En las aulas vacías de una escuela rural en Cotopaxi, los ecos de la pandemia aún resuenan con fuerza. Los pupitres permanecen separados, las mascarillas descansan en algunas mochilas y los cuadernos muestran las cicatrices de dos años de educación intermitente. Esta no es solo la realidad de una escuela, sino el reflejo de un sistema educativo que lucha por recuperar el terreno perdido.

Los datos del Ministerio de Educación revelan una cruda verdad: más del 40% de estudiantes no alcanzaron los niveles esperados en matemáticas y lenguaje tras el regreso a la presencialidad. Pero detrás de las estadísticas hay rostros: niños como Miguel, de 10 años, quien confiesa que "olvidó cómo hacer divisiones" durante las clases virtuales. Su maestra, María González, trabaja horas extras sin remuneración para nivelar a sus 35 alumnos.

La brecha tecnológica se convirtió en el elefante en la habitación. Mientras en Quito y Guayaquil el 70% de estudiantes contaba con dispositivos adecuados, en provincias como Morona Santiago esta cifra no superaba el 25%. Las radios comunitarias y las guías impresas fueron el salvavidas para miles, pero resultaron insuficientes para mantener la calidad educativa.

El fenómeno de la deserción escolar golpea con particular fuerza a las adolescentes. Organizaciones como UNICEF reportan que las tasas de abandono en mujeres entre 12 y 17 años aumentaron un 15% respecto a 2019. El embarazo adolescente y la necesidad de trabajar para apoyar economías familiares devastadas aparecen como causas recurrentes.

Los docentes enfrentan su propia batalla.

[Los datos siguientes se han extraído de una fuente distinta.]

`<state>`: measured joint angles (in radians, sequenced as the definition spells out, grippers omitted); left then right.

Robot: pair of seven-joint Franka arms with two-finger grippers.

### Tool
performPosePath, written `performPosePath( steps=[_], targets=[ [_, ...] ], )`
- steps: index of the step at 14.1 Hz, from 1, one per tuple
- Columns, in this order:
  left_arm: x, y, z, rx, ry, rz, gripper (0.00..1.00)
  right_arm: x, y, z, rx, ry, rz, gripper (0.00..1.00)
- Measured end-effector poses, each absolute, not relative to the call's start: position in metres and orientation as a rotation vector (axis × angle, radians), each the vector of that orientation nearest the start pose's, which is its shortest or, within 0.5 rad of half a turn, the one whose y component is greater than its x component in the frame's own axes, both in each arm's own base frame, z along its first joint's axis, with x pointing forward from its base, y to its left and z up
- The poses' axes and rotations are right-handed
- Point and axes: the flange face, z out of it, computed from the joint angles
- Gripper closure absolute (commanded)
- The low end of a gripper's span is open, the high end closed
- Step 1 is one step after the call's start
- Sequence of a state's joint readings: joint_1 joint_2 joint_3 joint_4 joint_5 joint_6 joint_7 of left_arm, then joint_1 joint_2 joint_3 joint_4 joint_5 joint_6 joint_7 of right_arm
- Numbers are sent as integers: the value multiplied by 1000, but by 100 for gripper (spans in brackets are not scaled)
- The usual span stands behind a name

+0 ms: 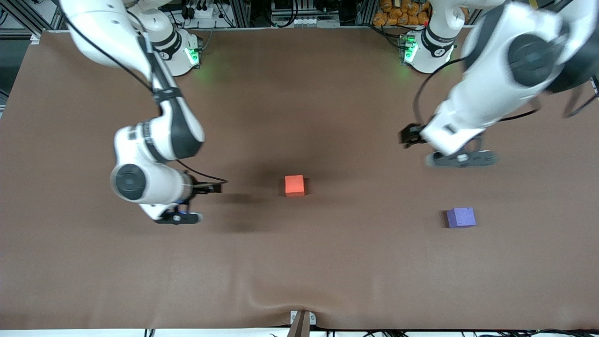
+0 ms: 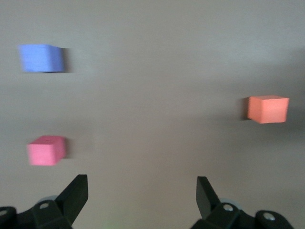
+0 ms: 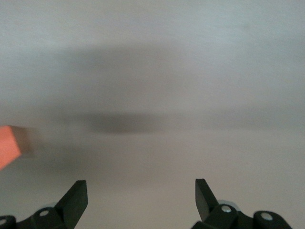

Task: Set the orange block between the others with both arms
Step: 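Withdraw the right gripper while the left gripper reaches the orange cube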

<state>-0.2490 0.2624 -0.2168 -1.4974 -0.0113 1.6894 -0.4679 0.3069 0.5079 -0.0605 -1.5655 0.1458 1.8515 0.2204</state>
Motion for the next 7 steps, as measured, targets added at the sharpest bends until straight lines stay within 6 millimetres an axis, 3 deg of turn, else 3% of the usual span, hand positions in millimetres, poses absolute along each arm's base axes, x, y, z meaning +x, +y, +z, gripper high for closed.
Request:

Capacitaciones aceleradas en herramientas digitales, estrés por cumplir con currículos ajustados y el desafío de contener emocionalmente a estudiantes marcados por el confinamiento. "Nos convertimos en psicólogos, técnicos informáticos y hasta en repartidores de alimentos", comenta Roberto Vargas, director de una unidad educativa en Manabí.

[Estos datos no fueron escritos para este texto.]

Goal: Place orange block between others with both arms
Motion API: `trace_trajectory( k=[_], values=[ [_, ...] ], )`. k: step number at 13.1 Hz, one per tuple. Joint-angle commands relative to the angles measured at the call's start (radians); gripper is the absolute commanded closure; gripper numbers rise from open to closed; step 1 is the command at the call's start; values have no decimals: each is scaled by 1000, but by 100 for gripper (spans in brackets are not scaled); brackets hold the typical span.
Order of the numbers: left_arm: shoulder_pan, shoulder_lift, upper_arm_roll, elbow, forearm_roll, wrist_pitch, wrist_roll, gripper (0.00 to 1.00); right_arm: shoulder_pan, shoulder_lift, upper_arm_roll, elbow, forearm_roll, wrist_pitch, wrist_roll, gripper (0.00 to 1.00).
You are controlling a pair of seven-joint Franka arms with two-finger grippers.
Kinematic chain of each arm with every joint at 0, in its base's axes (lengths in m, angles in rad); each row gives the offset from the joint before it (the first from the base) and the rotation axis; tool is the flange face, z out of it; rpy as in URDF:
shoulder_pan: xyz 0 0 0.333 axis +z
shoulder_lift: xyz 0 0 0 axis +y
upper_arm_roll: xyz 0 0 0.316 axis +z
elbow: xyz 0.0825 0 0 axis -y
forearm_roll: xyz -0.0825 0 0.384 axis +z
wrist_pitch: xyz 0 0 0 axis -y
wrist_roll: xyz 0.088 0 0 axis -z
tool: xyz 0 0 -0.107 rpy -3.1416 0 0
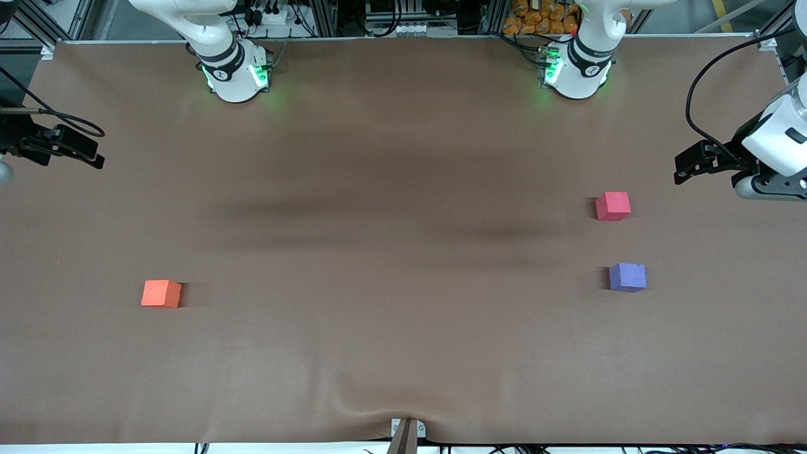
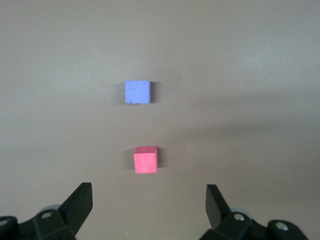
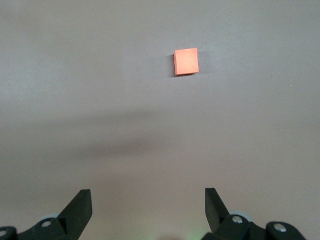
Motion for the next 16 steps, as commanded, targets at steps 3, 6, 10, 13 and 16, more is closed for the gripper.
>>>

Las universidades no escapan a esta crisis. La deserción en educación superior alcanza niveles históricos, con especial impacto en carreras técnicas que requieren prácticas presenciales. Laboratorios de química vacíos, talleres de ingeniería silenciosos y hospitales escolares sin estudiantes de medicina reflejan el vacío que dejó la pandemia.

Sin embargo, surgen historias de resistencia que inspiran. En Azuay, un grupo de maestros creó "Aprendiendo entre montañas", programa que lleva educación a comunidades remotas usando motocicletas y tablets solares. En Esmeraldas, jóvenes universitarios organizan tutorías gratuitas en parques y canchas deportivas.

El gobierno anuncia ambiciosos planes de recuperación, pero los recursos llegan con cuentagotas. La promesa de conectividad gratuita en escuelas públicas avanza lentamente, mientras los padres de familia deben elegir entre comprar un smartphone para clases virtuales o pagar la luz.

Expertos consultados coinciden en que se necesitan al menos tres años para recuperar los aprendizajes perdidos. Pero el tiempo apremia: la generación pandemia pronto ingresará al mercado laboral, y su preparación determinará el futuro económico del país.

La solución, sugieren los especialistas, requiere de un esfuerzo colectivo. Empresas privadas que adopten escuelas, universidades que flexibilicen sus requisitos de admisión, y sobre todo, una sociedad que entienda que la educación no es gasto, sino la mejor inversión para reconstruir el Ecuador post-COVID.

Mientras tanto, en esa escuela de Cotopaxi, Miguel finalmente logró resolver su primera división completa. Su sonrisa vale más que cualquier informe oficial, recordándonos que detrás de cada número hay un niño esperando su oportunidad.